As promised, here is the birdwatching conclusion to the Shinjuku Gyouen Park post. Actually, at the park, I was afraid I wouldn’t be able to get any bird photos–after taking about a hundred photos of blossoms and other things, my camera stopped working. When I looked, it was flashing, “CF Card Full.” What the? I had cleared the card before leaving home, and the thing holds close to five hundred photos, even Large, SuperFine 10-megapixel images. But then I remembered–I had last set the thing to take JPEG plus RAW images… and the RAW images are huge. Worse, I couldn’t find a way to delete just the RAW images without deleting the JPEGs as well. Fortunately, I had taken quite a few excess images, and was able to erase enough unwanted ones to clear up enough space for a few hundred more high-quality JPEGs.

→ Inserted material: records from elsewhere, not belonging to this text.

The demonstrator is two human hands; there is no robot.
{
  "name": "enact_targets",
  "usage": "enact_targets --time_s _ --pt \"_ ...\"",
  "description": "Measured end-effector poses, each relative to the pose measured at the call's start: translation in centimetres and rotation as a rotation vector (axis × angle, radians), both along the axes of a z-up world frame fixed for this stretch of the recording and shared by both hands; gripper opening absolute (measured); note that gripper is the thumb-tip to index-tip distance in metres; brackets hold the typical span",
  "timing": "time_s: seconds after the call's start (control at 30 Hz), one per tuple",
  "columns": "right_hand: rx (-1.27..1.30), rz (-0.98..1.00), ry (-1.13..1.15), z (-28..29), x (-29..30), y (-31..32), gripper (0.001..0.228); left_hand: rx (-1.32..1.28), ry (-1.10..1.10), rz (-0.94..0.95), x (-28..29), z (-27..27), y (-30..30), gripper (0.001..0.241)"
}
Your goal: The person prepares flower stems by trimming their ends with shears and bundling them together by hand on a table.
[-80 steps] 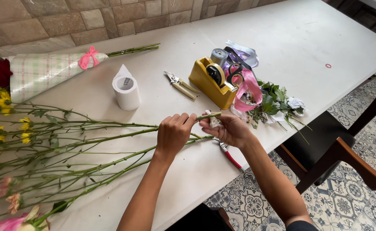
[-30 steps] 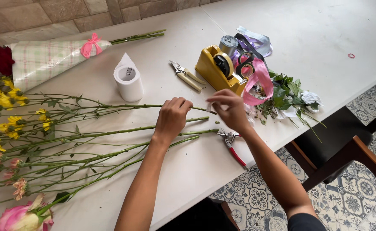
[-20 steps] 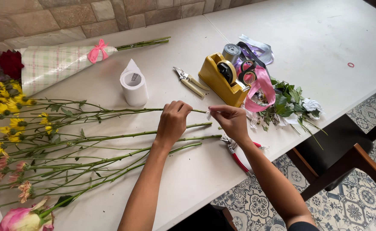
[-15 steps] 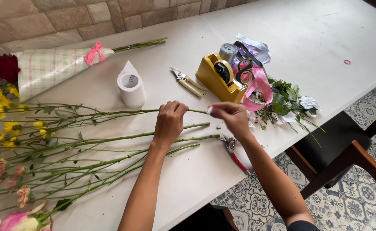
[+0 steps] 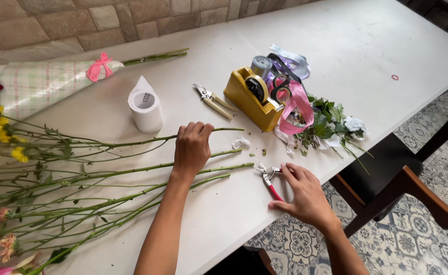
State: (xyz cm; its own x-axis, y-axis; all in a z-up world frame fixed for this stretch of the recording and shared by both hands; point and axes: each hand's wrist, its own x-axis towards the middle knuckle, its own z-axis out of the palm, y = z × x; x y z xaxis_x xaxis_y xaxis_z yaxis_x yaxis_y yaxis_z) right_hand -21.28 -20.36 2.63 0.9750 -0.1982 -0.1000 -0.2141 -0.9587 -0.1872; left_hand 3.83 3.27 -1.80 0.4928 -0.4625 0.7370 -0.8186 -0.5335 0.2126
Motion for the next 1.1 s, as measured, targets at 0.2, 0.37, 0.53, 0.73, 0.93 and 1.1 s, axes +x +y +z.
enact_targets --time_s 0.2,0.37,0.53,0.73,0.93,1.1 --pt "0.457 -0.239 -0.210 1.9 -0.1 -0.7 0.079 0.064 0.144 0.026 -0.1 -0.2 -0.2 0.015" --pt "1.260 -0.263 -0.207 0.9 4.3 2.0 0.072 0.065 0.159 0.025 -0.7 0.5 0.0 0.015" --pt "1.283 -0.182 -0.207 -2.5 7.4 2.9 0.062 0.037 0.162 0.013 -1.0 1.0 0.1 0.016" --pt "1.074 -0.161 -0.253 -1.0 8.2 4.7 0.061 0.045 0.162 0.014 -0.9 0.4 -0.2 0.015" --pt "0.965 -0.170 -0.292 -0.3 8.7 5.3 0.054 0.078 0.148 0.010 -0.9 0.2 -0.3 0.016" --pt "0.978 -0.209 -0.237 -3.6 9.1 4.0 0.038 0.134 0.146 -0.005 -1.2 0.2 -0.3 0.021"
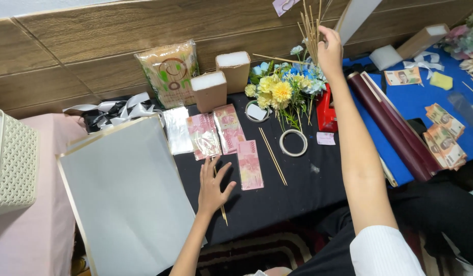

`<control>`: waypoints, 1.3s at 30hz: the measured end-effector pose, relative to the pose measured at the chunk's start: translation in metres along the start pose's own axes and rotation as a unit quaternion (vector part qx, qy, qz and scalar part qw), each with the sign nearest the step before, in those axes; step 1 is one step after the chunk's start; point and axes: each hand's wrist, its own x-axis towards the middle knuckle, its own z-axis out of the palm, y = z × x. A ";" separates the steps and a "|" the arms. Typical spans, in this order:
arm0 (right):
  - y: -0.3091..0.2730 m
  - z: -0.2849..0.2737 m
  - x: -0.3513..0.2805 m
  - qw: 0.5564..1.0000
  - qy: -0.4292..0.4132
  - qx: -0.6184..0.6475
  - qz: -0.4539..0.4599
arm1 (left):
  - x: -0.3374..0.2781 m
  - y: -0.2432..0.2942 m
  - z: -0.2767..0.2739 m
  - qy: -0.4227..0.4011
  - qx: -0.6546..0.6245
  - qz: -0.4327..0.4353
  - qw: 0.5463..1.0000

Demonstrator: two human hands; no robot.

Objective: Attaching banknotes to wooden sticks using tape to prepare them for a money bouquet.

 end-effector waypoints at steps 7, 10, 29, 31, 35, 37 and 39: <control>0.015 0.029 0.036 0.999 -0.041 -0.014 -0.003 | 0.003 -0.002 0.000 0.000 -0.011 -0.011 1.000; 0.007 0.025 0.042 0.997 -0.031 -0.046 -0.046 | 0.005 -0.004 0.002 0.006 -0.021 -0.009 1.000; -0.192 -0.164 -0.079 0.983 -0.056 0.170 -0.036 | -0.001 -0.007 0.007 0.020 -0.001 0.003 1.000; -0.176 -0.131 -0.134 0.971 -0.085 0.204 0.091 | -0.004 -0.008 0.007 0.022 0.004 0.006 1.000; -0.140 -0.045 -0.247 0.902 -0.148 0.311 0.261 | -0.007 -0.013 0.008 0.010 0.036 -0.014 0.999; -0.141 -0.012 -0.291 0.882 -0.168 0.328 0.293 | -0.010 -0.012 0.010 0.031 0.032 -0.020 0.999; -0.152 0.012 -0.325 0.876 -0.189 0.322 0.305 | -0.012 -0.007 0.010 0.054 0.046 -0.022 0.997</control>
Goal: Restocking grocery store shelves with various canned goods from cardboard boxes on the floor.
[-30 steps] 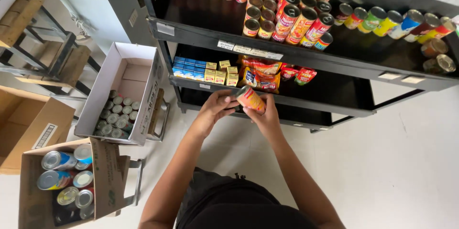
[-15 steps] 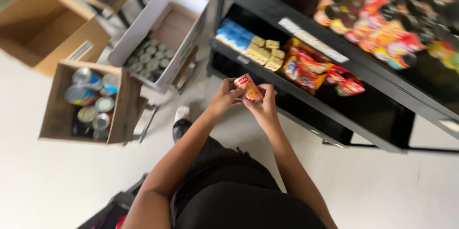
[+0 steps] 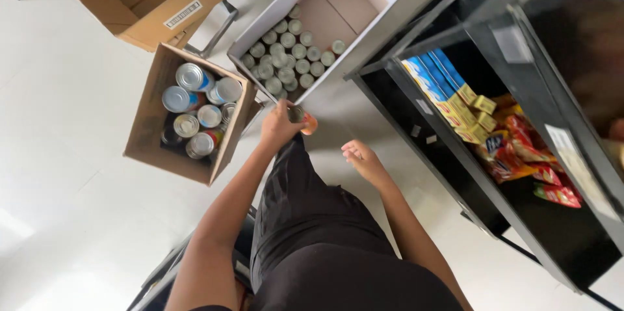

Good thing, too, because there were quite a few birds there–twenty-one species (though I may be forgetting a few) in all:

Brown-eared Bulbul
White-cheeked Starling
Great Tit
Varied Tit
Bull-headed Shrike
Great Cormorant
Large-billed Crow
Mandarin Duck
Spot-billed Duck
Little Grebe
Black-faced Bunting
Rose-ringed Parakeet
Dusky Thrush
Oriental Turtle Dove
Common Kingfisher
White Wagtail
Grey Wagtail
Japanese White-eye
Tree Sparrow
Great Egret

Always beautiful is the Common Kingfisher:




The Black-faced Buntings are not too rare, but you don’t often see them out in the open like this:



The Varied Tits were all crowded in one large bush, coming out to sit on a cable and dip into a plastic sleeve… for some reason. (The first two images have larger versions on click.)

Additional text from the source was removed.